For UTF-8 and UTF-16 encodings, Notepad++ (tested with version 6.3.3) apparently shows sometimes wrong figures for number of characters and words in the “Summary” dialogue (View – Summary ...).
Furthermore, it is not clear, what is displayed in the status bar: the number of characters or the number of bytes?! Looking for ANSI and UTF-8, apparently the number of bytes is displayed, inclusive CR and LF. However, for UTF-16 it seems that the number of characters (inclusive CR and LF) is displayed. I would expect to see in the status bar the number of selected characters, independently of encoding.
Finally, the “Summary” dialogue displays different numbers than the status bar!

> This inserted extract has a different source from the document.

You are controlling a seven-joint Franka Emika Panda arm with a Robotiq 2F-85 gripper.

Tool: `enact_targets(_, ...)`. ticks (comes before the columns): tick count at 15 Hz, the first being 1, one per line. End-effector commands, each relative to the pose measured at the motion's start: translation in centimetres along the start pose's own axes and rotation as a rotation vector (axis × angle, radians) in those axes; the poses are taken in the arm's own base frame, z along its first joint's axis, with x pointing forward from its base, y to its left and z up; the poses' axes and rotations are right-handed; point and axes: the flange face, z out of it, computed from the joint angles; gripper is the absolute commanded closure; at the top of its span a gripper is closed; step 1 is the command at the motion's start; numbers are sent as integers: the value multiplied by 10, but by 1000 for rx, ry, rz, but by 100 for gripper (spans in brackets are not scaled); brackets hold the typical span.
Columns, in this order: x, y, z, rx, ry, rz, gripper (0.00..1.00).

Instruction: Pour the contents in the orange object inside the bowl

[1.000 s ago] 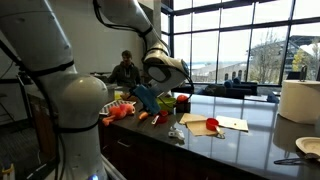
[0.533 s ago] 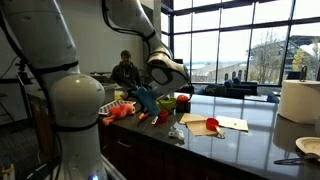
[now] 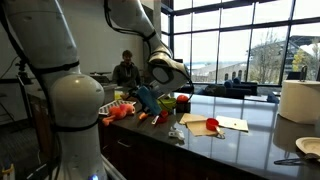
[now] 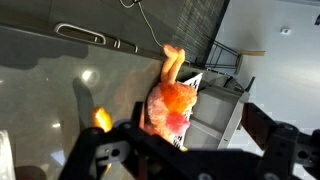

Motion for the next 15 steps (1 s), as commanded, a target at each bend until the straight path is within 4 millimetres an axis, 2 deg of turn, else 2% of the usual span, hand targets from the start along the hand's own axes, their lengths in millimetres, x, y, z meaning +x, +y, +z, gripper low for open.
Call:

Especially for multi-byte characters like French “éèê“ or German “äöü”. For those, the number of characters is reported wrongly.

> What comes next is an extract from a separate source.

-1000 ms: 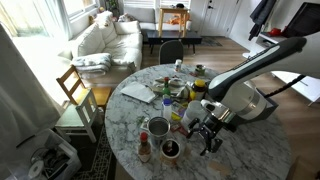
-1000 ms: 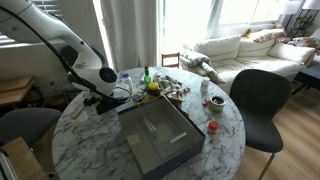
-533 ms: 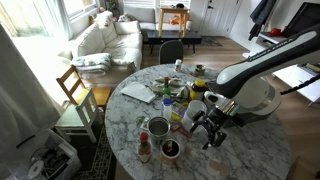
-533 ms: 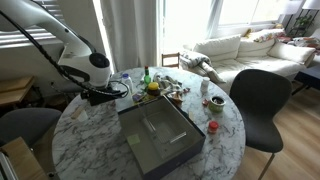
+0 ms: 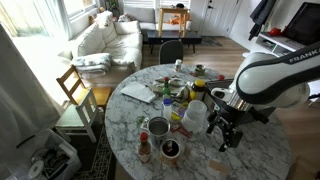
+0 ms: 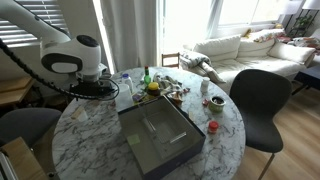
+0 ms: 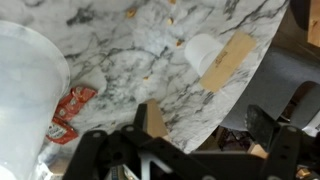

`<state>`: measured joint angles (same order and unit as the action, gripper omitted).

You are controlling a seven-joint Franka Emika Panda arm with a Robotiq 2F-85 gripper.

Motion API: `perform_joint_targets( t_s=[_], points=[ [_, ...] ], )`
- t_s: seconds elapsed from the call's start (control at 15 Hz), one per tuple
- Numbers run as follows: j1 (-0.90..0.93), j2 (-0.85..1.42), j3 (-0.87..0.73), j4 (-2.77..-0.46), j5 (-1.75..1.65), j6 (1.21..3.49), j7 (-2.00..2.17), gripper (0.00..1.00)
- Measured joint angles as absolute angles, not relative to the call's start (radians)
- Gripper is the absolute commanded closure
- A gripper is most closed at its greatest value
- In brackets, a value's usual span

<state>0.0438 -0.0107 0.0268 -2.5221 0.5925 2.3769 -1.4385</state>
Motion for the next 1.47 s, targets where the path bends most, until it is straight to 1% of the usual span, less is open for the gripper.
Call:
perform_joint_targets(
  t_s=[0.13,0.67,1.07,1.47],
  points=[
    [0.045,-0.028,0.03,-2.515,0.546,2.347,-1.374,0.0],
    [0.044,-0.023,0.029,-2.514,0.546,2.347,-1.373,0.0],
    [0.05,-0.018,0.041,-2.523,0.534,2.313,-1.286,0.0],
    [0.076,-0.006,0.08,-2.536,0.502,2.397,-1.129,0.0]
  ],
)
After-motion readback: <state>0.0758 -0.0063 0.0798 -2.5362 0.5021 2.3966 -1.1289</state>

Up to now, multi-area selections are not handled by the status bar – a N/A is displayed.
In order to proof the above said, I have provided below some prepared text files with instructions inside (see TestFiles_UnicodeCharacterWordCount.7z).

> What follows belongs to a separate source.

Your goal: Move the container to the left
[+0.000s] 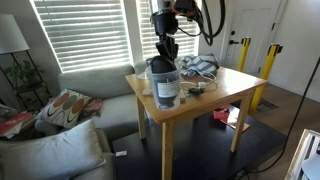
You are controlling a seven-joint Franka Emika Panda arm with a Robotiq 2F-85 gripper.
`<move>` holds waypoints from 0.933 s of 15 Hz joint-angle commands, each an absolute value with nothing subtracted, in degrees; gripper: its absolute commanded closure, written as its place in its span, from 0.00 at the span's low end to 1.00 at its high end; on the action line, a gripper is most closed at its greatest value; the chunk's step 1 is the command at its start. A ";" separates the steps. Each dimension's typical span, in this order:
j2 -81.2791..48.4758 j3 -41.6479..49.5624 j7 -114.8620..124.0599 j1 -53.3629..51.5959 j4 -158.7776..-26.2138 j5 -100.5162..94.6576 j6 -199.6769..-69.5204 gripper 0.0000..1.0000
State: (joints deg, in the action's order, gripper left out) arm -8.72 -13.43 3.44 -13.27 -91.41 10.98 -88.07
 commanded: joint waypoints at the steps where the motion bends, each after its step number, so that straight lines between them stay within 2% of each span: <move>1: -9.99 -14.12 1.61 -14.65 -90.89 10.02 -85.94 0.99; 14: -9.84 -14.61 -3.09 -15.70 -92.04 5.03 -89.05 0.99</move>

Analysing the reasons for that behaviour, I saw that there are different subroutines at different places (ScintillaEditView.cpp and Notepad_plus.cpp) for the status bar and the Summary dialogue doing nearly the same things, but just nearly and with bugs.
In order to correct those bugs, I have provided a patch. I merged the spread functions and moved them to ScintillaEditView.cpp.
Furthermore, Scintilla Version 3.3.x provides a function to retrieve the number of selected characters, independently of encoding (i.e. apparently Scintilla converts and stores internally all in UTF-8). This function is used but a replacement function is also provided for the currently used Scintilla 2.2.7.
There are two patches provided (based on SVN 1046):
The first patch includes the old code just commented, a lot of explanations and some comments for debugging and proofing of the new functions.
This is the final, cleaned-up patch.
However, you are free to modify the “printouts” into status bar and Summary dialogue.